I hope it stays this way. With very little plans. I need some vacation. I really, really do.

I'm going to get some breakfast and then walk the dog before it gets too hot. And hopefully then I can take a nap. 
aries_buckhorn: a blue bridge in evening with lights (Default)
I feel like I'm too tired to exist. Not in any dying kind-a-way, just ... I just want to sink into the couch or my bed and rest and sleep and not have to be an adult.
I can't remember the last time I was so exhausted.

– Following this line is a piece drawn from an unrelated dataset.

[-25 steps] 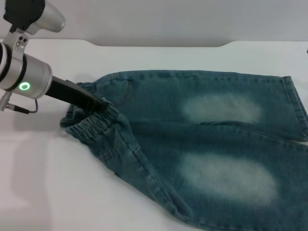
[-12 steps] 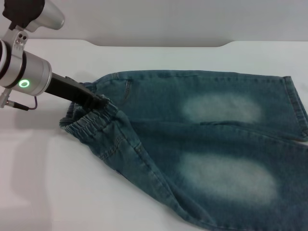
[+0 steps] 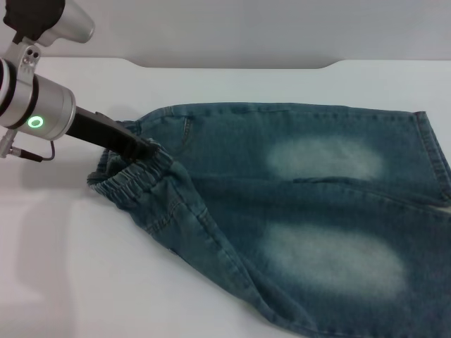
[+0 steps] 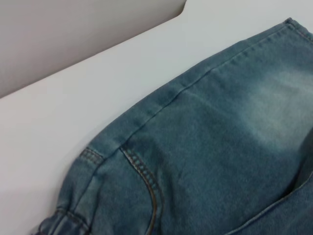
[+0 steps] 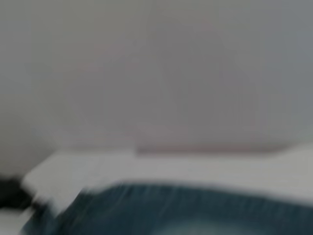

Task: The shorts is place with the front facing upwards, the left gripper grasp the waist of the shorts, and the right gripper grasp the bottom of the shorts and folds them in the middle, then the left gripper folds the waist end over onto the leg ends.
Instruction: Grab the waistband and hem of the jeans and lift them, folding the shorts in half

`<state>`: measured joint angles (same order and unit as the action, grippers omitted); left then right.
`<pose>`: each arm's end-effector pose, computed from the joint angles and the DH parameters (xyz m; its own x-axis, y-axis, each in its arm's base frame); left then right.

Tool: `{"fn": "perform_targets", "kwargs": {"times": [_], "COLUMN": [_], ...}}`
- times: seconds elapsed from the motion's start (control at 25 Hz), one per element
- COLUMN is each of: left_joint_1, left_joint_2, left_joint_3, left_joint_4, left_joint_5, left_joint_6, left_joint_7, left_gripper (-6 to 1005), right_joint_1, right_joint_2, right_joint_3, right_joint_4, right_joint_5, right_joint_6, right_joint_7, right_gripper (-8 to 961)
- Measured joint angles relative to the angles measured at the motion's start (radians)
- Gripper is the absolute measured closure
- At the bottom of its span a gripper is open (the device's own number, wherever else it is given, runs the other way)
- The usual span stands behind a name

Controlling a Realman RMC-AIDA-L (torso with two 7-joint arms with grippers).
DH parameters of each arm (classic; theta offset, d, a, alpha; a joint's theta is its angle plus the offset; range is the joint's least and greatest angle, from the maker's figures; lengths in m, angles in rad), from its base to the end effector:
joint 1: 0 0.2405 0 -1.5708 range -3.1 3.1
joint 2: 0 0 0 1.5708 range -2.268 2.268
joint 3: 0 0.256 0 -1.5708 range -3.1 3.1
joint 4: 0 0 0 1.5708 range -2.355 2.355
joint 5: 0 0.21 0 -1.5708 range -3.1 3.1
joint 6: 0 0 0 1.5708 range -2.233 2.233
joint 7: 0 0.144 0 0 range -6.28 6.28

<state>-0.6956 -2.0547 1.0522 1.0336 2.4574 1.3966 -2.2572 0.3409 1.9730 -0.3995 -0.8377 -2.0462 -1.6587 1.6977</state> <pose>-0.2083 0.3965 0.0165 0.7659 0.6419 0.0375 0.6089 -0.7052 -0.3633 0.3428 0.2887 0.1109 0.5586 -0.5361 -0.6329 -0.7955 -0.5622 -0.2259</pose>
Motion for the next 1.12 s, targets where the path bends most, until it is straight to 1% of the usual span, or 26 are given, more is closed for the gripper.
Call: {"fn": "perform_targets", "kwargs": {"times": [0.08,0.16,0.24,0.36,0.4,0.44,0.48,0.6,0.72,0.88,1.12], "left_joint_1": [-0.002,-0.008,-0.017,-0.025,-0.027,-0.028,-0.031,-0.033,-0.036,-0.037,-0.037], "left_joint_2": [0.0,0.0,0.0,0.001,0.001,0.001,0.001,0.001,0.001,0.0,-0.002], "left_joint_3": [0.0,0.0,0.0,0.0,0.0,0.0,0.0,0.0,0.0,0.01,0.034], "left_joint_4": [0.002,0.002,0.0,-0.002,-0.002,-0.002,-0.002,-0.002,-0.003,-0.003,-0.003], "left_joint_5": [0.0,0.0,0.002,0.007,0.008,0.008,0.009,0.009,0.01,0.01,0.009], "left_joint_6": [-0.001,-0.002,-0.003,-0.006,-0.009,-0.01,-0.014,-0.016,-0.018,-0.024,-0.041], "left_joint_7": [0.0,0.0,0.0,0.003,0.005,0.006,0.006,0.008,0.01,0.011,0.013], "left_gripper": [963,963,963,963,963,963,963,962,962,962,961], "right_joint_1": [0.008,0.012,0.016,0.02,0.023,0.023,0.023,0.016,-0.011,-0.043,-0.046], "right_joint_2": [-0.017,-0.027,-0.034,-0.039,-0.044,-0.045,-0.045,-0.045,-0.042,-0.044,-0.046], "right_joint_3": [-0.012,-0.018,-0.026,-0.033,-0.04,-0.043,-0.043,-0.052,-0.061,-0.06,-0.051], "right_joint_4": [-0.029,-0.051,-0.076,-0.098,-0.103,-0.103,-0.103,-0.112,-0.148,-0.186,-0.211], "right_joint_5": [-0.067,-0.113,-0.166,-0.244,-0.315,-0.346,-0.346,-0.404,-0.426,-0.442,-0.523], "right_joint_6": [-0.084,-0.154,-0.219,-0.283,-0.329,-0.352,-0.352,-0.408,-0.443,-0.452,-0.454], "right_joint_7": [0.06,0.089,0.109,0.121,0.121,0.118,0.118,0.104,0.1,0.099,0.099], "right_gripper": [399,399,399,399,399,399,399,399,399,399,399]}}
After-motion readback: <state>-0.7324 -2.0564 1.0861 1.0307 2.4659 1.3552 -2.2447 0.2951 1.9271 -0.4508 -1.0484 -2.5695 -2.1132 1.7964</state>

Today I have dog-training and Saturday it's the big day, where we're going to the final test for the introduction class. Our instructor already said we're an automatic pass, because we're doing so well, but I don't know. I haven't been training at home, because I'm so tired.
I'm gonna ask her today what she thinks. Should we come, even though we can't do all the exercises?
Next Tuesday is the last time in this class. It's so sad, I really love the instructors and my teammates, but I look forward to try something new.
And I really look forward to some vacation. I hope this burnout doesn't last the whole summer.

I finished a shawl Sunday. Finally a finished project! It could have been bigger, but I don't have anymore of that yarn and it's fine. I love the colors and I'll try to actually use it, but I wouldn't be surprised if I gave it away.
I've sewn one side of my sweater together, it wasn't that bad, it just took forever! I have sewing. I was thinking of doing the other half today, but nah. Maybe tomorrow.
I already wanna start something new, but I'm gonna stick to my list of UFOs. I really need to feel like I can finish stuff.
I have another ball of the same yarn as for the shawl, just in another color. I'm looking forward to start something up with it at some point. I absolutely love that yarn! (it's Winter Glow from Hobbii).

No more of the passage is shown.